### WORK ORDER:
Retype the listing exactly, with no images.

### INPUT DATA:

· · · ·

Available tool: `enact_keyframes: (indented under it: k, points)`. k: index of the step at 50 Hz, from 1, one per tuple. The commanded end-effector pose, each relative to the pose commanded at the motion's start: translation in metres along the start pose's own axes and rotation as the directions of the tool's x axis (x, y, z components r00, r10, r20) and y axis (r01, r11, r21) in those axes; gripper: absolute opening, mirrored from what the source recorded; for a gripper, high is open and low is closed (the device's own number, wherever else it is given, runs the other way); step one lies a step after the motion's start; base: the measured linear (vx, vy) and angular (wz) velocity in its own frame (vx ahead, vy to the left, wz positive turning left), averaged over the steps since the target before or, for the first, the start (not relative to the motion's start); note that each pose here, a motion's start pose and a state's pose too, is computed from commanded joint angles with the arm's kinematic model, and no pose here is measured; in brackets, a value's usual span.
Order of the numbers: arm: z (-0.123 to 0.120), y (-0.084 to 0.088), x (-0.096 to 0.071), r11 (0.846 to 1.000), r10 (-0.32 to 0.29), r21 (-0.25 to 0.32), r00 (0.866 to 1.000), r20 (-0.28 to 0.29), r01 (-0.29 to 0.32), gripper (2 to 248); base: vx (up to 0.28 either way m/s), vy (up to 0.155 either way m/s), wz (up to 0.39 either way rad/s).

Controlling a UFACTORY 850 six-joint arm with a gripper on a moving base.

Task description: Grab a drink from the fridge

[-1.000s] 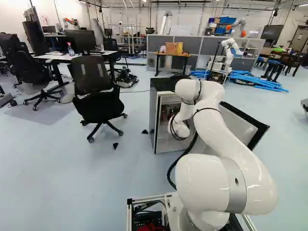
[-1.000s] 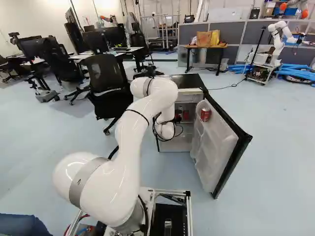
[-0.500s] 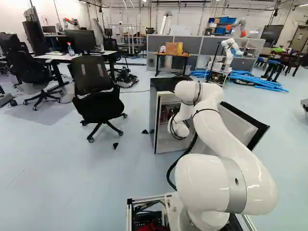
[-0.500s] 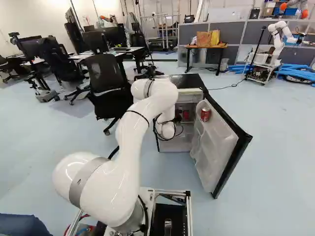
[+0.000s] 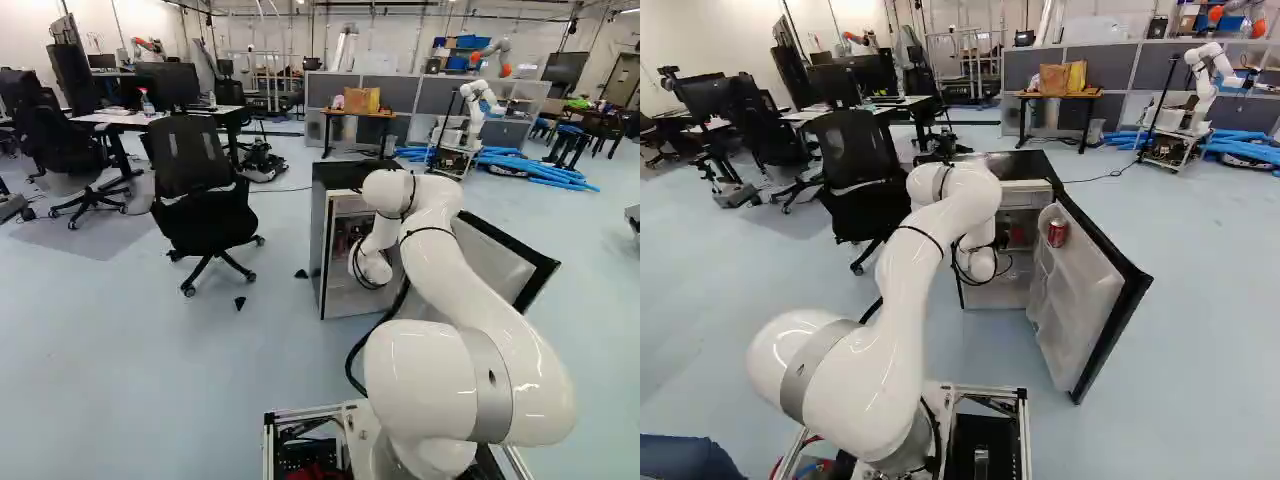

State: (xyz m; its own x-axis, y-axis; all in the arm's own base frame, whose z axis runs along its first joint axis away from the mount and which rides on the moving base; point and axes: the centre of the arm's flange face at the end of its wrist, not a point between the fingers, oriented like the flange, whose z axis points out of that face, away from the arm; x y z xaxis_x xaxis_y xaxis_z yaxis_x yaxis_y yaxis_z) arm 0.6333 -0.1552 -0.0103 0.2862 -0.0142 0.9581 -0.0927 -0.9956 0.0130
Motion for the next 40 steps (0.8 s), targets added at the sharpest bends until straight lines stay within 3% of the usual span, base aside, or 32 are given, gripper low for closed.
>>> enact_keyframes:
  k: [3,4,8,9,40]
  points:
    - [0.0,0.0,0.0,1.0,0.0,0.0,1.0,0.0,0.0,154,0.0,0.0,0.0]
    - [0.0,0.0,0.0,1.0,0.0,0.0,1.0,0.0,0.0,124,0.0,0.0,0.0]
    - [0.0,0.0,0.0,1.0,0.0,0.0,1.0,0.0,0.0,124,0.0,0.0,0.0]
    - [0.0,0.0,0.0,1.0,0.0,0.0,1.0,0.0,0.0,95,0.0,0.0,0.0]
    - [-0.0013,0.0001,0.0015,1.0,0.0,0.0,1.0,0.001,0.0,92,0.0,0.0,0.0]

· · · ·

### ANSWER BOX:
Available tool: `enact_keyframes: (indented under it: k, points)`. k: index of the step at 50 Hz, from 1, one per tuple. The commanded end-effector pose, each relative to the pose commanded at the motion's start: translation in metres along the start pose's own axes and rotation as the directions of the tool's x axis (x, y, z components r00, r10, r20) and y axis (r01, r11, r21) in those axes; gripper: absolute opening, mirrored from what the source recorded; for a gripper, high is open and low is closed (the device's own number, wherever else it is given, runs the other way); step one lies a step after the motion's start; base: the measured linear (vx, vy) and angular (wz) velocity in its own frame (vx ahead, vy to the left, wz positive turning left), averaged over the steps since the target before or, for the first, the start (not relative to the motion's start); note that each pose here, a motion's start pose and a state's pose too, is computed from commanded joint angles with the arm's kinematic model, and no pose here is measured; in brackets, a value's usual span.
Order of the numbers: arm: z (-0.123 to 0.120), y (-0.084 to 0.088), x (-0.096 to 0.071), r11 (0.846 to 1.000), r10 (-0.32 to 0.29), r21 (-0.25 to 0.32), r00 (0.866 to 1.000), r20 (-0.28 to 0.29), r01 (-0.29 to 0.32), gripper (2 to 248); base: vx (up to 0.28 either way m/s), vy (up to 0.155 either way m/s), wz (up to 0.39 either way rad/s).

Controlling a UFACTORY 850 six-joint arm with a gripper on a moving base.

Task description: Grab a drink from the fridge

[-1.000s] 
[-1.000s] 
[-0.500s] 
[-0.500s] 
[+0.000s] 

State: (xyz m; its own x-axis, y-axis; all in the arm's own base frame, whose z axis runs along its first joint axis away from the mount and which rides on the moving base; point and axes: the centre of the arm's flange face at the end of its wrist, not a point between the fingers, oriented like the flange, whose z axis points out of that face, away from the arm; x y z xaxis_x xaxis_y xaxis_z yaxis_x yaxis_y yaxis_z) arm 0.6333 -0.1552 -0.0103 0.2862 -0.0142 0.9581 -0.0927 -0.9956 0.0130
Motion for the next 40 steps (0.8 s), targets added at the sharpest bends until straight lines stay within 3% of the usual span, base aside, or 32 are given, gripper low for closed.
>>> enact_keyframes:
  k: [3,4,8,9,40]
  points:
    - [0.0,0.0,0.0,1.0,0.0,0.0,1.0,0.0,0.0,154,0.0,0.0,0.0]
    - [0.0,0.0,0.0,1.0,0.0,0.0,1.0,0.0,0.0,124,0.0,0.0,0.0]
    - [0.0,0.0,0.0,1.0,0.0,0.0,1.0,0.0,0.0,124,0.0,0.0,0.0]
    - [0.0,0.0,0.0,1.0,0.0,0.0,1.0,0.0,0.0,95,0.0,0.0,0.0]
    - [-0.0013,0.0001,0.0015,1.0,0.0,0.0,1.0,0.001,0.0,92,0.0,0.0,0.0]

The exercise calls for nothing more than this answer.